As the holiday season approaches, more Americans have become more dependent on local food banks due to the soaring prices at the grocery store, causing the banks to run low on supplies.
As the cost of food continues to climb, local food pantries are getting hit with both rising costs and rising demand ahead of the holiday season. https://t.co/qvl5Mnr0y3
— KYW Newsradio – NOW ON 103.9 FM! (@KYWNewsradio) November 21, 2023
Due to the increased number of visitors at food banks nationwide, many struggle to keep their shelves stocked.
Foodbank of Southeastern Virginia and the Eastern Shore, President and CEO Christopher Tan said that his shelves are nearly empty due to the high demand for food.
“Breakfast cereal, pasta, pasta sauce. These are things that are the staples of almost every food bank, right?” said Tan. “It’s very difficult to find.”
Many food banks rely heavily on donations to keep up with their growing visitors. Tan reported that he buys food at inflated prices and that his fuel budget has doubled, all while he competes with companies such as Amazon for drivers.
In support of the Mayflower Marathon, we donated two truckloads of protein to the Virginia Peninsula Foodbank and Foodbank of Southeastern Virginia and the Eastern Shore. At Smithfield, we are proud to put food on tables across the country, especially during the holiday season. pic.twitter.com/UK4F5hU1qu
— Smithfield Foods (@SmithfieldFoods) November 20, 2023
Jackie DeCarlo, chief executive of Manna Food Center reported seeing an unprecedented need for food.
Last month, the center reported providing food to 5,781 families, surpassing its monthly high during the pandemic.

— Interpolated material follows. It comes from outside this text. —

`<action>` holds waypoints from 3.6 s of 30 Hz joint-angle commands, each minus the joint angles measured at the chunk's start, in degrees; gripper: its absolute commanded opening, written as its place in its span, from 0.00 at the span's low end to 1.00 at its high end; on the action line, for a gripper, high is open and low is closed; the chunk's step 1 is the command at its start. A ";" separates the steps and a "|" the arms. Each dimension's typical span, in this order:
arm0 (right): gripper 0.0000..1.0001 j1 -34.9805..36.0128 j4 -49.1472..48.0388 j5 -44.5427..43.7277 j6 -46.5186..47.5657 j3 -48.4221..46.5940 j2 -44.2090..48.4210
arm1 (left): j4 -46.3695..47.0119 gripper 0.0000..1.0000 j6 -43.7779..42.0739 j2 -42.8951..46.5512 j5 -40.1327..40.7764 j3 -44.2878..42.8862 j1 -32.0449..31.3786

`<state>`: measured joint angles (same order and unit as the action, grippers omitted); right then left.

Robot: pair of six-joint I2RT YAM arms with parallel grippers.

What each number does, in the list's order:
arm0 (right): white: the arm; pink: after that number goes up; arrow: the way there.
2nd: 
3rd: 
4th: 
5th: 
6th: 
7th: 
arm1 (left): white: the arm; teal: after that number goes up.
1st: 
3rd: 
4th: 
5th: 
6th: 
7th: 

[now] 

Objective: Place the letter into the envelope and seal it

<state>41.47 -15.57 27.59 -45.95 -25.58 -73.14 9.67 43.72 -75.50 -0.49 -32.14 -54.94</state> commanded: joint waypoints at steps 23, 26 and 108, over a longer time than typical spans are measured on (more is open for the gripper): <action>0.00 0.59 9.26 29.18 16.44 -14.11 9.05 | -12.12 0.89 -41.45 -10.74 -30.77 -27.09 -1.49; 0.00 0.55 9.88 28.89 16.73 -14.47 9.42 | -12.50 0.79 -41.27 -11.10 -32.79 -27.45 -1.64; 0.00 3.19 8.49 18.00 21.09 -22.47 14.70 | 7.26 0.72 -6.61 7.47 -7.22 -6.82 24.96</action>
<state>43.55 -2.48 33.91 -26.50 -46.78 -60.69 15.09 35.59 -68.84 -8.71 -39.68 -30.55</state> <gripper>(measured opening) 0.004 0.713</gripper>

Food banks nationwide are dipping into emergency reserves, switching to more cost-efficient products, limiting how often people can visit or how much food they can get.
The Associated Press-NORC Center for Public Affairs Research polling showed that about 75 percent of respondents said Biden’s economy is “poor,” while two-thirds said expenses spiked.
The rising food costs have many Americans rethink where they shop to get their food, with some relying on food banks for the first time.
“Some are ashamed of being in the situation,” said Mike Manning, president and CEO of the Greater Baton Rouge Food Bank, noting hesitancy among clients to be interviewed by his group or appear in news stories. “They don’t want friends to know.”
Organizations around the country are chipping in to help restock food banks for families in need, especially for the holidays, showing that communities can come together during difficult times.